[INSTRUCTIONS TO FOLLOW] Scan the entries below for the word "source", then copy each line that holds it.

====== RECORDED INFORMATION

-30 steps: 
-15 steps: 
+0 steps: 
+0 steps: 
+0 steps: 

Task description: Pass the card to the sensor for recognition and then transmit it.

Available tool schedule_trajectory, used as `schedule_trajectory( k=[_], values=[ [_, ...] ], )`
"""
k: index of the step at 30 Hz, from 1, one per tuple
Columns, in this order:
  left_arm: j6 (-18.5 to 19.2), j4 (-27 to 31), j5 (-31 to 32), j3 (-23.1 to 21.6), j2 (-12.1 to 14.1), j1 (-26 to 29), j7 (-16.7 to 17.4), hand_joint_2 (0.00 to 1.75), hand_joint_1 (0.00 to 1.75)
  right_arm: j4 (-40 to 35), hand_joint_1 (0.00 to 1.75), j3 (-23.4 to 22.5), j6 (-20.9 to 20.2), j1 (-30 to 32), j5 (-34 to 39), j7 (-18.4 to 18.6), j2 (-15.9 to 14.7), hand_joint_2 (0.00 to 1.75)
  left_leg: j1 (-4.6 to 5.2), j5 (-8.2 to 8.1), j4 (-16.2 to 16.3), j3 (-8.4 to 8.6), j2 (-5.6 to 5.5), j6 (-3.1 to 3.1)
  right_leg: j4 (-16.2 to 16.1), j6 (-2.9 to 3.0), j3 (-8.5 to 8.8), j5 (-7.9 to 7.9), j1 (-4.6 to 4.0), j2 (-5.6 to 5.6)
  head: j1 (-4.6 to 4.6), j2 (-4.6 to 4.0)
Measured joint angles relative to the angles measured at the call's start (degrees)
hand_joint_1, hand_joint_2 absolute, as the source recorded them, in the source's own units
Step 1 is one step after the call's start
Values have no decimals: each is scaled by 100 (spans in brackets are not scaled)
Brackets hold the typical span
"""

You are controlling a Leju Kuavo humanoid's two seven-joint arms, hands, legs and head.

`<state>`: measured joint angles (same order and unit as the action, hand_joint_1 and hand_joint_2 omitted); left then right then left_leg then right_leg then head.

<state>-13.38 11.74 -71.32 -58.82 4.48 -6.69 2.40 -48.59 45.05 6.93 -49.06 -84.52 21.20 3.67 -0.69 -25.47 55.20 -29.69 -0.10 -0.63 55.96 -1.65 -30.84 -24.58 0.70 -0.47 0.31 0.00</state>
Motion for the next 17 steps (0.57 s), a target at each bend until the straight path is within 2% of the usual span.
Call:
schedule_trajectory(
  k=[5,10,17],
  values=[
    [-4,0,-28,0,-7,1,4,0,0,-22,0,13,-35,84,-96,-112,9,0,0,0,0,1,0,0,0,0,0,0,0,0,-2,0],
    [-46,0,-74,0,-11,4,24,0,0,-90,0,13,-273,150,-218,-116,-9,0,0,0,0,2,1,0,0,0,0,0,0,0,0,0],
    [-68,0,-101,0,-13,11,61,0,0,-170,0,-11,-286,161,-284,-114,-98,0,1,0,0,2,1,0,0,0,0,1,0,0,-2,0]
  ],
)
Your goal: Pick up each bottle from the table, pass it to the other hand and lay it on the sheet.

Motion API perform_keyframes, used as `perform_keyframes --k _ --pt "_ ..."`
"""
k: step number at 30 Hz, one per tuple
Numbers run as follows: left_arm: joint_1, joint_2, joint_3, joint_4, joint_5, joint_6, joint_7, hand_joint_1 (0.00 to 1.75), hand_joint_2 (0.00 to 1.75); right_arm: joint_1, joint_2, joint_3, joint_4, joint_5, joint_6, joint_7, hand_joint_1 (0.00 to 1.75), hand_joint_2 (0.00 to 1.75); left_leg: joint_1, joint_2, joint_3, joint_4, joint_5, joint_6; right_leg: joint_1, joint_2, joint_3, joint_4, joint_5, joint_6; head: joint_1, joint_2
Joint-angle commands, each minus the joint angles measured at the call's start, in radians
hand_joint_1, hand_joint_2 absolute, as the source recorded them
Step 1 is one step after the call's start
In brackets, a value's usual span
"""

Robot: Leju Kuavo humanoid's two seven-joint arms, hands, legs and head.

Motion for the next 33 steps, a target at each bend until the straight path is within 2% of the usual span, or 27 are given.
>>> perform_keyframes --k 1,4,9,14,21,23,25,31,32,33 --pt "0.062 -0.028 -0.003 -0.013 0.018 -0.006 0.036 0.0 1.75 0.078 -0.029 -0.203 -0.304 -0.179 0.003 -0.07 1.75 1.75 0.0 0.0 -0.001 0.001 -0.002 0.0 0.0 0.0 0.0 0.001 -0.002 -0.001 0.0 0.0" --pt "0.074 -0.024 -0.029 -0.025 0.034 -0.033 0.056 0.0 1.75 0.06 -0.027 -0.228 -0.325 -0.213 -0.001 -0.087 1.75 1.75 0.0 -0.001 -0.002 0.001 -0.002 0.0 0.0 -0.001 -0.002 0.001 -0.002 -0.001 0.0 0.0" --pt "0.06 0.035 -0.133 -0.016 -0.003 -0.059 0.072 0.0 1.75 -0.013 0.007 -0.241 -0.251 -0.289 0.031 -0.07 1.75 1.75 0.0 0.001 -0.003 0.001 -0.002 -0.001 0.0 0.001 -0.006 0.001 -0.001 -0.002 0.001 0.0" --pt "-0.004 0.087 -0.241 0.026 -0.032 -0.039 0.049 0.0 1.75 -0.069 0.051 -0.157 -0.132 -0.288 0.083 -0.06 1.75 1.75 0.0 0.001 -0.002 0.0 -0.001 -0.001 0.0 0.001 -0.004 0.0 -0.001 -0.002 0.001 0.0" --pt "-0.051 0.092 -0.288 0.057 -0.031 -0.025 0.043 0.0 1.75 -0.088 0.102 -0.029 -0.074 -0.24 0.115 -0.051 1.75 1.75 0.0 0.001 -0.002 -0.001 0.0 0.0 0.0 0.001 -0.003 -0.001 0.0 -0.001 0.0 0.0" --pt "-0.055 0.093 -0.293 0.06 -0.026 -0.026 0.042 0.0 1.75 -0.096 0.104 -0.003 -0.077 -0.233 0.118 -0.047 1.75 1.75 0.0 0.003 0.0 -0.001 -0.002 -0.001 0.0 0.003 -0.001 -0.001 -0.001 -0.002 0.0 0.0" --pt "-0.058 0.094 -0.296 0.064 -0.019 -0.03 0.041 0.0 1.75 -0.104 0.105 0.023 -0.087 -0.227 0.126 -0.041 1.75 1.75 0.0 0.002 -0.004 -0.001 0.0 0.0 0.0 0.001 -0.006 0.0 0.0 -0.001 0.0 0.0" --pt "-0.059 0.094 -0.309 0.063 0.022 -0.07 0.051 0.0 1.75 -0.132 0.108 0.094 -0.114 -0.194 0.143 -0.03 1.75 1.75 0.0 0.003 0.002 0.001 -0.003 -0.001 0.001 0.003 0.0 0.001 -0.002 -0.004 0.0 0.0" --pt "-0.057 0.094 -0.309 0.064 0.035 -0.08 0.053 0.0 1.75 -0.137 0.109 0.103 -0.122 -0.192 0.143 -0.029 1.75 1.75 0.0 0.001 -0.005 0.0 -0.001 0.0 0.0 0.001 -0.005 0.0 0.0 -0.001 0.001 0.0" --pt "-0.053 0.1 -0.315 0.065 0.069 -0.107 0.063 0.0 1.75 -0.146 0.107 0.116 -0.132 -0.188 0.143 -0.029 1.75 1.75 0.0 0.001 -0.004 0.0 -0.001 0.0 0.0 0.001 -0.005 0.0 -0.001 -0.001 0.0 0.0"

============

[ANSWER BOX]
hand_joint_1, hand_joint_2 absolute, as the source recorded them, in the source's own units
hand_joint_1, hand_joint_2 absolute, as the source recorded them

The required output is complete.